Switzerland is a pivotal point in the European transport network, as a large share of international freight traffic and passenger traffic travelling from the north to the south of the continent (and vice versa) crosses the Swiss Alps.
Switzerland has built many rail and road tunnels through the mountains to make it easier to transport goods and people across the natural barrier of the Alps. 39 million tonnes of goods were freighted by road and rail through the Alps in 2015. This is more than twice as much as in 1981, one year after the Gotthard road tunnel opened. Unlike its neighbours, Switzerland transports most of its transalpine freight by rail. It actively pursues a policy that promotes the transfer of freight from road to rail in order to reduce the volume of heavy goods vehicles crossing the Alps and, in doing so, protect these mountain regions and their communities.

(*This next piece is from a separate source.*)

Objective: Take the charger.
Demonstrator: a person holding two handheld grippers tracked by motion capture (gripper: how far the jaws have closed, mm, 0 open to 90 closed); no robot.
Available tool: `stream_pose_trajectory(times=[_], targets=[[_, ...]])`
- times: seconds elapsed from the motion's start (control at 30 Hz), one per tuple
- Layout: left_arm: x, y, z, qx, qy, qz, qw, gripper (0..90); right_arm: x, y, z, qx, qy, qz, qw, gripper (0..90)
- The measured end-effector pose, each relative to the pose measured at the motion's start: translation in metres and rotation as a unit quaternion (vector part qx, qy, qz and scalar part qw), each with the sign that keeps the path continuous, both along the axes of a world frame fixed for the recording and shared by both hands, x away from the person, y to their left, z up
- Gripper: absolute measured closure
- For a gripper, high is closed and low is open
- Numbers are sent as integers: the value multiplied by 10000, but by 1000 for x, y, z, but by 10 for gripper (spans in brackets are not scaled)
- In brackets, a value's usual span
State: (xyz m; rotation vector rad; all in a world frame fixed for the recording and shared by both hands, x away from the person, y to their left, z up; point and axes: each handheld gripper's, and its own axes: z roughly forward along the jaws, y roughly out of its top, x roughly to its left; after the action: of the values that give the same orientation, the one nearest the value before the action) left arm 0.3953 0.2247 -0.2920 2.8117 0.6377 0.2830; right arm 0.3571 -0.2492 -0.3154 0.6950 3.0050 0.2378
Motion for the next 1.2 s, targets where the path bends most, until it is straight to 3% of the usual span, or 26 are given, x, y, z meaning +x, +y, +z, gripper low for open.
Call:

To tackle the growing volume of freight traffic and improve transalpine passenger traffic, the Confederation decided to build the New Rail Link through the Alps (NRLA), one of the largest construction projects in the world. When finished, the NRLA will provide Europe with a viable and effective alternative to transporting goods and people by road. Thanks to connections with the European standard and high-speed rail networks, Switzerland will make it much easier for people to travel between Europe's main cities.
The NRLA has required the construction of three new tunnels at the Lötschberg, Gotthard and Ceneri, as well as changes to the access lines. These "flat rail lines", as they are known, have lower uphill and downhill gradients, which means that trains will be able to travel at higher speeds, be fitted with more carriages, and pull more weight. The new Lötschberg rail line has been opened since 2007, while the Gotthard line will only enter into operation in 2019 after the opening of the Gotthard Base Tunnel in 2016 and the Ceneri Base Tunnel in 2019. Stretching over 57 km, the Gotthard Base Tunnel is the longest rail tunnel in the world.